Терентий внимательно посмотрел на него.
— А я, сударь, видал! Точно Вам говорю, была карета! И человек этот опять же… Откудова он взялся? С каких таких делов в заступники полез? И деньжищи с какой доброты отвалил? Нет, сударь, помяните мое слово, нечисто здесь!
— Чисто, не чисто, какая разница? А деньги я в долг взял. Вот продам по осени урожай, тогда и отдам! — с убеждением сказал Сергей, а про себя подумал: «Интересно, где искать кредитора? Он ведь даже адреса своего не оставил. Пожалуй, действительно странно!».
— Не хотел бы я, Сергей Валерианович, с этим господином еще раз встречаться, — мрачно изрек Степан и поежился. — Уж больно страшен!
— Ну, мы-то сейчас тоже не с модной картинки взяты, — ухмыльнулся Нарышкин.
— Это верно. По Владимирке краше гонят, — согласился Терентий.
— Надо бы приодеться, что ли, перышки почистить, пока нас в таком виде в участок не сволокли… Ты вот что, братец, вези нас на Сухаревку! Там рынок есть, — объяснил Нарышкин спутникам.
— На Сухаревку не поеду, — уперся извозчик. — Больно далеко! Рынок — вона, и на Никольской имеется!
— Ну, черт с тобой, вези на Никольскую!
— Боится нас, крыса, — тихо сообщил Терентий. — Думает, клячу мы его упрем, что ли?
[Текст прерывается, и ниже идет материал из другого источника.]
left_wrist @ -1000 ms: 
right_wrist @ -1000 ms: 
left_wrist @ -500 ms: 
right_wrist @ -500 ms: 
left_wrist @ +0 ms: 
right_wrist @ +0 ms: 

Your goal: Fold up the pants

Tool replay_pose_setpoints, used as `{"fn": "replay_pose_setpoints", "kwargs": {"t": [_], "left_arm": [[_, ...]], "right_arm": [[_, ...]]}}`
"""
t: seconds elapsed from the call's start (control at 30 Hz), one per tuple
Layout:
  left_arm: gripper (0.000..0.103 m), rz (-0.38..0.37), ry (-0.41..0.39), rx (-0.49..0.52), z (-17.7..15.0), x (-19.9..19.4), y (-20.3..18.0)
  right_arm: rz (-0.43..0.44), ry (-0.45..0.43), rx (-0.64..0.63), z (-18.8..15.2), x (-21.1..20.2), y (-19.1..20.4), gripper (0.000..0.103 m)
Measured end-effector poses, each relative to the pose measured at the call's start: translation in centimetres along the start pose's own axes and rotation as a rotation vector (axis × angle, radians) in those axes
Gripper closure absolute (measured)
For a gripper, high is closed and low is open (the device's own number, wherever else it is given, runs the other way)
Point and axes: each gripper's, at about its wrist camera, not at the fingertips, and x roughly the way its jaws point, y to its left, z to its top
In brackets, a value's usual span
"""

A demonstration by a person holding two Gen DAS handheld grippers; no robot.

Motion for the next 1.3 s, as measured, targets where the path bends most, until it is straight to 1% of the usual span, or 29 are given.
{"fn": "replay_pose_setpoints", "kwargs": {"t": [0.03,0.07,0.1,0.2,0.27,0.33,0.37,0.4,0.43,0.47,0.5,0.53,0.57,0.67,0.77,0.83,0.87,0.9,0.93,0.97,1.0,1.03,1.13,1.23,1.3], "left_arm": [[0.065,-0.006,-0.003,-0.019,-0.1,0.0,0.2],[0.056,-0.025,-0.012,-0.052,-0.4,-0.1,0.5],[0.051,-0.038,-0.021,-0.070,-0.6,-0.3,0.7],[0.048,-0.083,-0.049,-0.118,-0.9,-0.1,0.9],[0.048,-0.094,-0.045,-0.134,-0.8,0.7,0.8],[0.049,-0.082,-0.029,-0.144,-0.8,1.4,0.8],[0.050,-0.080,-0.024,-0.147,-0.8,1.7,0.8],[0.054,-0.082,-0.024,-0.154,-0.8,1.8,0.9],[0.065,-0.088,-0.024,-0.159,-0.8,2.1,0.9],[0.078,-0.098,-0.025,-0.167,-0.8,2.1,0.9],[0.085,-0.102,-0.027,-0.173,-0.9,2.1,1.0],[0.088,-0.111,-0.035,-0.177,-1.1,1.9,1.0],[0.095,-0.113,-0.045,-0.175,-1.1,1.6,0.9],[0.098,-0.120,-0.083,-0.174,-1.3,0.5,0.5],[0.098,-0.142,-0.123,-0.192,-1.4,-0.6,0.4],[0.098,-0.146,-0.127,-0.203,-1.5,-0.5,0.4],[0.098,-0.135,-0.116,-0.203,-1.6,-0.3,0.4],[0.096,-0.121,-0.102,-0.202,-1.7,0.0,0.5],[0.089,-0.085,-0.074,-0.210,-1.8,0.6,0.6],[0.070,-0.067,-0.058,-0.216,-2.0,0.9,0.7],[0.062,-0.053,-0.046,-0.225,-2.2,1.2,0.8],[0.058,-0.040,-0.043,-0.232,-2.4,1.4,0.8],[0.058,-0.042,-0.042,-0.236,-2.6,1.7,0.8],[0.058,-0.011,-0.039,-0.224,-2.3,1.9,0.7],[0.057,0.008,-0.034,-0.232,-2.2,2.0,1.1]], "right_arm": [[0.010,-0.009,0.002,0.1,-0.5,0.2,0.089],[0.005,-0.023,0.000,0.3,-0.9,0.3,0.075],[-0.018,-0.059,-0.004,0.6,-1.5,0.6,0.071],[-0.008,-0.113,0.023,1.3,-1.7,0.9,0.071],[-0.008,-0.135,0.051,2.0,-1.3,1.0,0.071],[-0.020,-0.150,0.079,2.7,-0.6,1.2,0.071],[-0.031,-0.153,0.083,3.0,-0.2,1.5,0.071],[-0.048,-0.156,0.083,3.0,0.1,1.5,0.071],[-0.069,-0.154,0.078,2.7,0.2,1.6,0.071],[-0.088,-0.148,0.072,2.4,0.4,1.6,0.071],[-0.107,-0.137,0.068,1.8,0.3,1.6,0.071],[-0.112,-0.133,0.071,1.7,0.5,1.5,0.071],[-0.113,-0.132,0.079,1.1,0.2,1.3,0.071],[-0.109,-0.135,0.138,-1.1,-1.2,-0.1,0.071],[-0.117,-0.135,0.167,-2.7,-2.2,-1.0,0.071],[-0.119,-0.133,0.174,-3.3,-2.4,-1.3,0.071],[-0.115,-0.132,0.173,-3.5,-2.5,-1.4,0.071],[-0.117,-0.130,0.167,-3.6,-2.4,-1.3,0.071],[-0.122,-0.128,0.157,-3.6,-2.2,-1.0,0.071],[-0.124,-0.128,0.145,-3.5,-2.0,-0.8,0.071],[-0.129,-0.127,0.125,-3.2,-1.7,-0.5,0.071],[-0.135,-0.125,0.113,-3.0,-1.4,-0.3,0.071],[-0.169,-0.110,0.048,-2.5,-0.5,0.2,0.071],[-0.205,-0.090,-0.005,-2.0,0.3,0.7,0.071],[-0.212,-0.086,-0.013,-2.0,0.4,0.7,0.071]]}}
На Никольской, в проезде, ведшем к маленькой старой церкви Троицы в Полях, шумел и гомонил толкучий рынок. Едва сойдя с пролетки, наши герои сразу затерялись в пестрой толпе, где на их вид никто не обращал внимания. Прежде всего, зашли в аптечную лавку, купили бинты и специальную повязку на подбитый глаз Нарышкина, надев которую, тот стал походить на флибустьера. Сухонький старичок аптекарь, он же и «фершельныхъ дел мастер», похожий на постаревшего вербного херувима, осмотрел бок Сергея в отдельной от общего зала комнатке, оказавшейся чем-то вроде приемной.